Качество самого несырьевого экспорта вызывает ещё больше вопросов. Анализ структуры экспорта обрабатывающей промышленности показывает, что доля высокотехнологичных и средневысокотехнологичных товаров за последние восемь лет практически не изменилась, колеблясь в диапазоне 27–36%.

Для сравнения, аналогичный показатель в Турции составляет около 40%, а в Иране — 50%. Более 60% российского экспорта обрабатывающей промышленности по-прежнему приходится на продукцию низко- и среднетехнологичных низкого уровня отраслей. Это означает, что страна экспортирует в основном полуфабрикаты, металлы, удобрения, но не сложные готовые изделия с высокой добавленной стоимостью.

Политический тупик как главный экономический риск

Таким образом, страна подошла к 2025 году с фундаментальным противоречием.
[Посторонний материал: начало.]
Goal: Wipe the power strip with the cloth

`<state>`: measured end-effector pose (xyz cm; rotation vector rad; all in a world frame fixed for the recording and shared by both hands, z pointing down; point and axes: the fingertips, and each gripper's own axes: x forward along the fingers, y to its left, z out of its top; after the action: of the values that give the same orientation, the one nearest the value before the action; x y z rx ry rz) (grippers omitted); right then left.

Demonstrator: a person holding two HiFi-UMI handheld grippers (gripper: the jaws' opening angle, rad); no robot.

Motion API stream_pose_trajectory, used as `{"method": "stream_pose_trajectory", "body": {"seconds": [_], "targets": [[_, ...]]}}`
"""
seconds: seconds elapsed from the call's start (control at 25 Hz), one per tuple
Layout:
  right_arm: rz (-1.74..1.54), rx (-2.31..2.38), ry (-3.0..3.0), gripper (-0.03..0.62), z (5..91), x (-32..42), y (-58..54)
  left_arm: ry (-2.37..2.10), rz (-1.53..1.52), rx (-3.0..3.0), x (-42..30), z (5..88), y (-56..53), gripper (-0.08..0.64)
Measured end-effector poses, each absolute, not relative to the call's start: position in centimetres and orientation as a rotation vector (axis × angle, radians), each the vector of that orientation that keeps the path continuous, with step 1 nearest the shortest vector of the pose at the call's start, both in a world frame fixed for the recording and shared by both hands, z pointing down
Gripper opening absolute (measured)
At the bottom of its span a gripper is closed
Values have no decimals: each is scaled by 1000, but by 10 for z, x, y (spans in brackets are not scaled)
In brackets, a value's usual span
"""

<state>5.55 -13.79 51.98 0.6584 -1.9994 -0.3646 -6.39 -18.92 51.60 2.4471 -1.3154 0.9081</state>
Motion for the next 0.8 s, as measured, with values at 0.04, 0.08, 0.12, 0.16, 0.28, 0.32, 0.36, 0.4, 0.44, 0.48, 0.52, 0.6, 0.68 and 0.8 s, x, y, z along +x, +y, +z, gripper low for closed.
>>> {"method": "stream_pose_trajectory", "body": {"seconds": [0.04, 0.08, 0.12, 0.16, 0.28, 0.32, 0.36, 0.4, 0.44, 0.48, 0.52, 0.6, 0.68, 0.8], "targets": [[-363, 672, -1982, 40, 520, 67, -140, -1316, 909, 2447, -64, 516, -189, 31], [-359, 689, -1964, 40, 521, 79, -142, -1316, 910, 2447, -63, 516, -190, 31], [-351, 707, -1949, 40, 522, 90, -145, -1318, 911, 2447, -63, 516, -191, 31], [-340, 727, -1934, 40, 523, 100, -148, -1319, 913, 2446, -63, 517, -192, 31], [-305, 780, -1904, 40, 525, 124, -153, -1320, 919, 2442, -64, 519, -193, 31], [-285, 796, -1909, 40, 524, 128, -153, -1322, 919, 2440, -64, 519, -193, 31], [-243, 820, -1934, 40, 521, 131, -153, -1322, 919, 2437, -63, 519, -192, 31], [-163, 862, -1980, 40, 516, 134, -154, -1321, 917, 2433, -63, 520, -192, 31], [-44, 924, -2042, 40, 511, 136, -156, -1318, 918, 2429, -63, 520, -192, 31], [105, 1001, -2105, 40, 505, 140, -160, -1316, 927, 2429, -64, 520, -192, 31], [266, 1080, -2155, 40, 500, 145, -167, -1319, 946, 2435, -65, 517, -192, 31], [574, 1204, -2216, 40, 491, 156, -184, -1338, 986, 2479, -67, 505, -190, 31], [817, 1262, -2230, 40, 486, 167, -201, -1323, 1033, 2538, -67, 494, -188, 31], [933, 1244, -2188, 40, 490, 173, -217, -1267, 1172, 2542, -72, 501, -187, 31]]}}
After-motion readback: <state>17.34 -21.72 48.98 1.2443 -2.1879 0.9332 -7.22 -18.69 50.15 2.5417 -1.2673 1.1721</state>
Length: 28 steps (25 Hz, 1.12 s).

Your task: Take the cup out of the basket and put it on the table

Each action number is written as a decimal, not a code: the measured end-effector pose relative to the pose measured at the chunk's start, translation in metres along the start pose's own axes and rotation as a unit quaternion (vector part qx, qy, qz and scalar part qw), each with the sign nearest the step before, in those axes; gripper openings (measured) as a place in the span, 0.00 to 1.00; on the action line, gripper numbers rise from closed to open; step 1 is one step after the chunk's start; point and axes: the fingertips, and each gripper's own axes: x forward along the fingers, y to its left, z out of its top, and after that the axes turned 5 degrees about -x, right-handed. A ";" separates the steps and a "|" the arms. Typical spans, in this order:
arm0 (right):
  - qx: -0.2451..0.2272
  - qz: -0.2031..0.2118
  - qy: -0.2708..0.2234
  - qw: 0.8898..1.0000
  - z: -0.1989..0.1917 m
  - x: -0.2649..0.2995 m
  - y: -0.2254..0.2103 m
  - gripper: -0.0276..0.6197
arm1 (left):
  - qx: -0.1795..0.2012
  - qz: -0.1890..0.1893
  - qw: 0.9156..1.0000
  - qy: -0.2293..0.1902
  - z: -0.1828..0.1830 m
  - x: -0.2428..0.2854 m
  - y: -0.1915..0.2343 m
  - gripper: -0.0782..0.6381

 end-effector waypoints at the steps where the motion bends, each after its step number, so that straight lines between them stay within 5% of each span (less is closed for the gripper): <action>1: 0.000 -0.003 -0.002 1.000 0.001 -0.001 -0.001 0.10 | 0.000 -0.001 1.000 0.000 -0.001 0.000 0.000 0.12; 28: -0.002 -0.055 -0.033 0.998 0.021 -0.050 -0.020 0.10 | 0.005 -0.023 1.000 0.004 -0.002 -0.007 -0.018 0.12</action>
С одной стороны, есть осознание неизбежности конца нефтегазовой сверхприбыли и красивые цели по наращиванию несырьевого экспорта на 70% к 2030 году. Для этого создана целая экосистема господдержки: национальный проект, Российский экспортный центр, цифровая платформа «Мой экспорт».

С другой стороны — утраченное десятилетие после 2014 года, в течение которого так и не была создана новая индустриальная база. Драйвером сегодняшнего скромного роста обрабатывающей промышленности является не частная инициатива, а прежде всего «бюджетный импульс», то есть госзаказ и оборонные расходы.
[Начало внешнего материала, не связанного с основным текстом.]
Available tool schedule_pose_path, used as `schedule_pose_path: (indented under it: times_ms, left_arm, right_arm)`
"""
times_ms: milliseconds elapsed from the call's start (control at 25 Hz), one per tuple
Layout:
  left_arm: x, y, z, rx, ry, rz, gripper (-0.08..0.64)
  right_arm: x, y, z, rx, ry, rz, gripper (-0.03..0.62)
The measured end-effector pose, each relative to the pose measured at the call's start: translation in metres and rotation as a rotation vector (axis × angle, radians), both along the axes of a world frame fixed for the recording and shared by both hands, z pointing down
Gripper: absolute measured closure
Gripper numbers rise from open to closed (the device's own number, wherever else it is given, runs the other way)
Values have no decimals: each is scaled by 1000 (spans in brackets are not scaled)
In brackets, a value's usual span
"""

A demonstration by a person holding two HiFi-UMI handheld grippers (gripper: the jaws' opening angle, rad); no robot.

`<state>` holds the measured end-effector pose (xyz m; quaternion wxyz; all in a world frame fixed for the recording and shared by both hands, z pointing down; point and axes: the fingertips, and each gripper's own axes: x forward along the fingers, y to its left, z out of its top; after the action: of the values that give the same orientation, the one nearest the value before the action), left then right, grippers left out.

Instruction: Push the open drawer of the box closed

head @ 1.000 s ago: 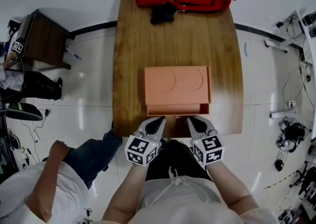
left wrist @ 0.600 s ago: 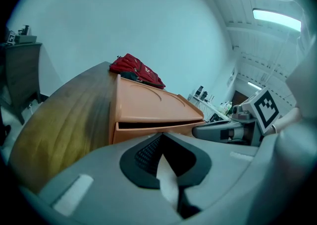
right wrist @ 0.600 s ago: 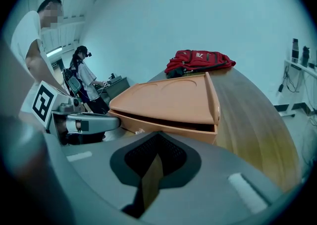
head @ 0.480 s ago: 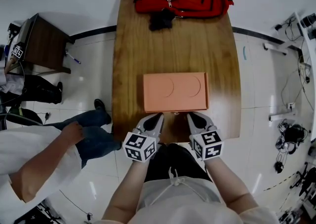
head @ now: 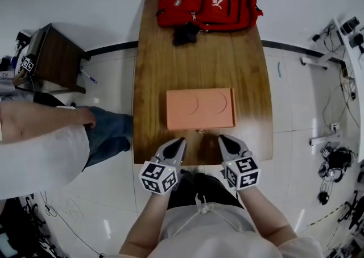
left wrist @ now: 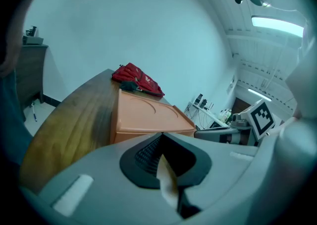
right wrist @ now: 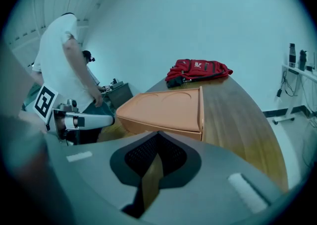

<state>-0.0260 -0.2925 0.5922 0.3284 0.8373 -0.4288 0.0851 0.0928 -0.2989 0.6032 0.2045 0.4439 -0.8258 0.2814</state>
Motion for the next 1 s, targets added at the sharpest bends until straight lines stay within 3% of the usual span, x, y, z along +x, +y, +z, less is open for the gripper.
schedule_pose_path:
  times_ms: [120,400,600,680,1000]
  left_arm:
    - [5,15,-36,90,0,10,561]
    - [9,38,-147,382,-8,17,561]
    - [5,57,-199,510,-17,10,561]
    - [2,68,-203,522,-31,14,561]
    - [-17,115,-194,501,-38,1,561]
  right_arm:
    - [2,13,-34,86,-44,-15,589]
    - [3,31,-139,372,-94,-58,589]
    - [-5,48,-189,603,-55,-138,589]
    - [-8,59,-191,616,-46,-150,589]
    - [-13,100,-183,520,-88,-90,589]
Политические риски этой ситуации колоссальны. Во-первых, это риск социальной стабильности. Бюджет, лишающийся нефтегазовой подушки, но обременённый растущими социальными и оборонными обязательствами, уже сводится с дефицитом, который в 2025 году может достичь 2.6% ВВП.

Во-вторых, это риск инвестиционного и технологического отставания. Ключевые высокотехнологичные отрасли, согласно экспертным оценкам, требуют жёсткого государственного регулирования и масштабных инвестиций в инновации. Однако в условиях бюджетного дефицита и «мобилизационной» экономики ресурсы для такого рывка крайне ограничены.

В-третьих, это риск геоэкономической уязвимости. Зависимость от котировок Argus, транзитных маршрутов и технологий «недружественных» стран никуда не делась, а лишь сменила форму.

Прошлое десятилетие доказало, что время — самый невосполнимый ресурс. Его потратили не на создание «новой экономики», а на латание старой и адаптацию к меняющимся внешним условиям в режиме ручного управления.

Теперь, когда прогноз Минфина рисует неизбежное будущее, страна оказывается перед выбором: наконец начать болезненную, но настоящую структурную перестройку или продолжить двигаться по инерции, надеясь, что кризис старых месторождений как-нибудь рассосётся сам собой.

Пока же начальство спорит о методиках расчёта налогов для нефти, которая завтра может стать не нужна никому, реальный шанс «переломить ход истории» уходит вместе с последними баррелями с истощающихся месторождений.